Aimé Césaire, Notebook of a return to the Native Land, 1939
Concepts do something like futurology. Australian feminist and political theorist Elizabeth Grosz has written about concepts as futurology. Concepts, she says, are neither true nor false, rather they enable futures. “Concepts are ways of adding ideality to the world,” Grosz writes, “transforming the givenness of chaos, the pressing problem, into various forms of order, into possibilities for being” (2011, p. 78). There’s something about Tim Hollo’s Living Democracy: An ecological manifesto for the end of the world as we know it, that feels like that, like futurology.
I’ve been reading Tim’s book slowly over the last year since its publication, having also read some of its earlier manifestations in previously published Green Agenda articles. Have a look here and here. I very much like what the book is doing. There’s plenty to get into, with its carefully worked out ideas and examples, its bright pages, and Tim’s gentle though radical and generous style.
I’ve also been reading the book in theorist and scholar-activist modality. That means that as I’ve been thinking with Tim’s concepts and the framework it develops, I’ve also been paying attention to the ways in which concept together with framework develop the argument for “living democracy”. I’m very much persuaded that the key argument, to move “from democracy as machine to living democracy” (Hollo 2020, p. 26) is truly useful in an on the ground sort of way – inviting us to look at each other anew and work collectively for change.
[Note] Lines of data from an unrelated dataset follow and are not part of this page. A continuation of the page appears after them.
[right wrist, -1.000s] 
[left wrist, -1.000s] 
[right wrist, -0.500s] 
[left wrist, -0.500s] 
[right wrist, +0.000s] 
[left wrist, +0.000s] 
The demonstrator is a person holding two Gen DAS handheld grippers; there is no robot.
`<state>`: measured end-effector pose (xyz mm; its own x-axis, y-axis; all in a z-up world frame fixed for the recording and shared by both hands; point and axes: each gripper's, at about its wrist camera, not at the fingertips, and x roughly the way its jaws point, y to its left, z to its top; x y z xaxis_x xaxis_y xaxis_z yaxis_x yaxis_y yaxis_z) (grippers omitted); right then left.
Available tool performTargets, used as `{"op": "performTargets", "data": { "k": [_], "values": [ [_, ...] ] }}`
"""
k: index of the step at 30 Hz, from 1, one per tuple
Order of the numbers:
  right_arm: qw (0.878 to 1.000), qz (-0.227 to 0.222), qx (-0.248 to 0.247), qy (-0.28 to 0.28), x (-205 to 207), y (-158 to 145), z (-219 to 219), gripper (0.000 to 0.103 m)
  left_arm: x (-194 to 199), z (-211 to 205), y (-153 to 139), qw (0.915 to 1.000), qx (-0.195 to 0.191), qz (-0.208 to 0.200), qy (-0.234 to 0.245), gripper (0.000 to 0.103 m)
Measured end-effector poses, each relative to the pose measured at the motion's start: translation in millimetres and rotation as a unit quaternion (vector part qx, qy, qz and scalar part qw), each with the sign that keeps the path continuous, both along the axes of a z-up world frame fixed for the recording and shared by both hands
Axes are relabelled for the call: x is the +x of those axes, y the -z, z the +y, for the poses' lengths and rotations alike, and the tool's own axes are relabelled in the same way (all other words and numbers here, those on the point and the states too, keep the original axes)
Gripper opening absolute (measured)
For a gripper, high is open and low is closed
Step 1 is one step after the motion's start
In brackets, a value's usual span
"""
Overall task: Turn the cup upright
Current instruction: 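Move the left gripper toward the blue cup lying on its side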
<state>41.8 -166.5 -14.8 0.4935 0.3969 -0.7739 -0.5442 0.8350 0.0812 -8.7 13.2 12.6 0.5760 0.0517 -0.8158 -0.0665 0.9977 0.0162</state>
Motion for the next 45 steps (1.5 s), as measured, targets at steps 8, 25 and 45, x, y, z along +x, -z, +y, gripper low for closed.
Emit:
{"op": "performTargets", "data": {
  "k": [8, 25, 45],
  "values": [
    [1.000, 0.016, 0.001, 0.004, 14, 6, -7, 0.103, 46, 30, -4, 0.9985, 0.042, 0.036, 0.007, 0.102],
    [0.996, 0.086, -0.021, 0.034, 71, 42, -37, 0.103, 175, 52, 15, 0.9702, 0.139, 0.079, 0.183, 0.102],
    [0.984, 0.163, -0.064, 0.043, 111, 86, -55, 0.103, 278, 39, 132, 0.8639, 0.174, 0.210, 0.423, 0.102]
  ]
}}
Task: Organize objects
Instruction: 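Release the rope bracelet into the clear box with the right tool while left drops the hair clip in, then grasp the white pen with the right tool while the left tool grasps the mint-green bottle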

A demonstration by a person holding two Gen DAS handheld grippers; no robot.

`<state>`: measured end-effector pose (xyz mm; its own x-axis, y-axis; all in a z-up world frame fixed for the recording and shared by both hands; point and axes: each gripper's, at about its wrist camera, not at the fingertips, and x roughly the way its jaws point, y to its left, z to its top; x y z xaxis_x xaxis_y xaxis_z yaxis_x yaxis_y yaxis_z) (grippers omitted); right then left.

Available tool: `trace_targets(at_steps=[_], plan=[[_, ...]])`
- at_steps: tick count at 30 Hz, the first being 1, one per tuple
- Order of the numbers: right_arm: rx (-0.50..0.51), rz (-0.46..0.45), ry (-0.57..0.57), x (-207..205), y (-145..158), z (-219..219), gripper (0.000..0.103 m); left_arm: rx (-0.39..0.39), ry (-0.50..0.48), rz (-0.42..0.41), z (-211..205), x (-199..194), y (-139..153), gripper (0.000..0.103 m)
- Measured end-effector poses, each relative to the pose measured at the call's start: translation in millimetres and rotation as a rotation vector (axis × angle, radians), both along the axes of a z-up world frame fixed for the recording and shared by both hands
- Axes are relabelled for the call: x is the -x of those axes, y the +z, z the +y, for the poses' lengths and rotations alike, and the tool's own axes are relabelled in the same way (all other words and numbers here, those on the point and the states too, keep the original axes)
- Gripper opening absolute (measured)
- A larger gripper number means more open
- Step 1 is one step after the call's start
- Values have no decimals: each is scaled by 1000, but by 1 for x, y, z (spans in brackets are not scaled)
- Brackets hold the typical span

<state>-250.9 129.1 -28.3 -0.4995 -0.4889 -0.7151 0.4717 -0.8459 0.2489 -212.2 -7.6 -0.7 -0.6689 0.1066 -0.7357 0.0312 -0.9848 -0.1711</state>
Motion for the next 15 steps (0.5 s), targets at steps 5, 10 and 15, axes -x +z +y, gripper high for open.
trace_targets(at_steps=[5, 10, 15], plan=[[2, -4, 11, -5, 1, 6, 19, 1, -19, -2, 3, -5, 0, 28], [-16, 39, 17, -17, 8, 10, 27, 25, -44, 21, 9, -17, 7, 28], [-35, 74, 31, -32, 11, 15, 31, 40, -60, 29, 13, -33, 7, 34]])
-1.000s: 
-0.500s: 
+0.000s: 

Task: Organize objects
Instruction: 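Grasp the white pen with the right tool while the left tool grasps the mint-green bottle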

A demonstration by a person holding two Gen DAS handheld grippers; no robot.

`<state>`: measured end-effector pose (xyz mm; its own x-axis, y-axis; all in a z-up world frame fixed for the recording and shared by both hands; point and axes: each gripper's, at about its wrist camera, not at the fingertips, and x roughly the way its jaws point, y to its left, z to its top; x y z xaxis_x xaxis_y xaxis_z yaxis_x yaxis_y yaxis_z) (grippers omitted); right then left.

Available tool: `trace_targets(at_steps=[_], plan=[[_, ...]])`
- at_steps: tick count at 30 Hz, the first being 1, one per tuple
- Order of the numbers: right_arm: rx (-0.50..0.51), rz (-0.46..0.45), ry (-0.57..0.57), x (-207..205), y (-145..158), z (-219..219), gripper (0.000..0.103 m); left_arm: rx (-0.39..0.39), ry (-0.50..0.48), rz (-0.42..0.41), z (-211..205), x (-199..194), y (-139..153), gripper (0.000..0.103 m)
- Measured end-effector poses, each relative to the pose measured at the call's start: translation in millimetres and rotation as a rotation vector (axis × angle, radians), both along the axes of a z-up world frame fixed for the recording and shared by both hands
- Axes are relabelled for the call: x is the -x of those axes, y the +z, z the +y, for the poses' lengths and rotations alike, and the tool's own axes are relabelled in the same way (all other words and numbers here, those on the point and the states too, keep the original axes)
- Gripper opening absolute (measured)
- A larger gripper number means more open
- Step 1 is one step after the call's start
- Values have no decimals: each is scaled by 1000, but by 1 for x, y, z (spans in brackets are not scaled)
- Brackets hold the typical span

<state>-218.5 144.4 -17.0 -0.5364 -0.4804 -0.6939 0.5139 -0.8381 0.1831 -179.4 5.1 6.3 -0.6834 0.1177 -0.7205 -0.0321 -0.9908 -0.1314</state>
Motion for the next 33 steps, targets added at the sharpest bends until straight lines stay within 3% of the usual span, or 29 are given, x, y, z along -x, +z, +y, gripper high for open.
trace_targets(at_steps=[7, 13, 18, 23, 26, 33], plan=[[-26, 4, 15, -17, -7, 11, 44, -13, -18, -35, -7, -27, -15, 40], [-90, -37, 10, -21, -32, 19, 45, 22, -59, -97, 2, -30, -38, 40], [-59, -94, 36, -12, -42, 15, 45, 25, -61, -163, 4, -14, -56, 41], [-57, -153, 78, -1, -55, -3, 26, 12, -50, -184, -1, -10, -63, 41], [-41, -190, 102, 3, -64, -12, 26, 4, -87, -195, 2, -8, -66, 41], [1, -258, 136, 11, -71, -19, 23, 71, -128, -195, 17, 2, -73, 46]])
In what follows I want to talk about the end of the world and liberation amid its end and about the kind of ecological politics that may help us get us past it. All this is key to Living Democracy’s futurology.
But I also want to think a little about environmental politics and race – about the racialisation of nature and the whiteness of environmental politics. What I am still trying to work out is how the project of ecological politics as living democracy can fully address not only colonialism and coloniality, which I think it clearly does, but the forms of racialisation that shape and complicate the work of ecological politics.
Racialised nature or the whiteness of environmental politics
If you’re a reader of Green Agenda, you may have picked up on how some of these concerns translate into questions, lines of inquiry, call for papers, or editorials over the little while I have been editor of the publication. Over the last couple of years, I have realised that I come to just about everything with the same set of questions — estas son mis inquietudes, to use an appealing Spanish-language expression.
Like many I am concerned with doing environmental politics in ways that would make it undistinguishable from challenging racism and colonialism. As a Latin American citizen living in what we now know as Australia, I’m forced to think about what is properly counter-colonial here as opposed to over there. What forms of life, political work or kinds of collaborations don’t reproduce settler futurity but do support Indigenous sovereignty. Similarly, moving away from individualised ways of working so as to become subjects amid collectives matters to me too. As does the fact that ecology and economy share a prefix. And, finally, I am concerned with how race delimits environmental matters.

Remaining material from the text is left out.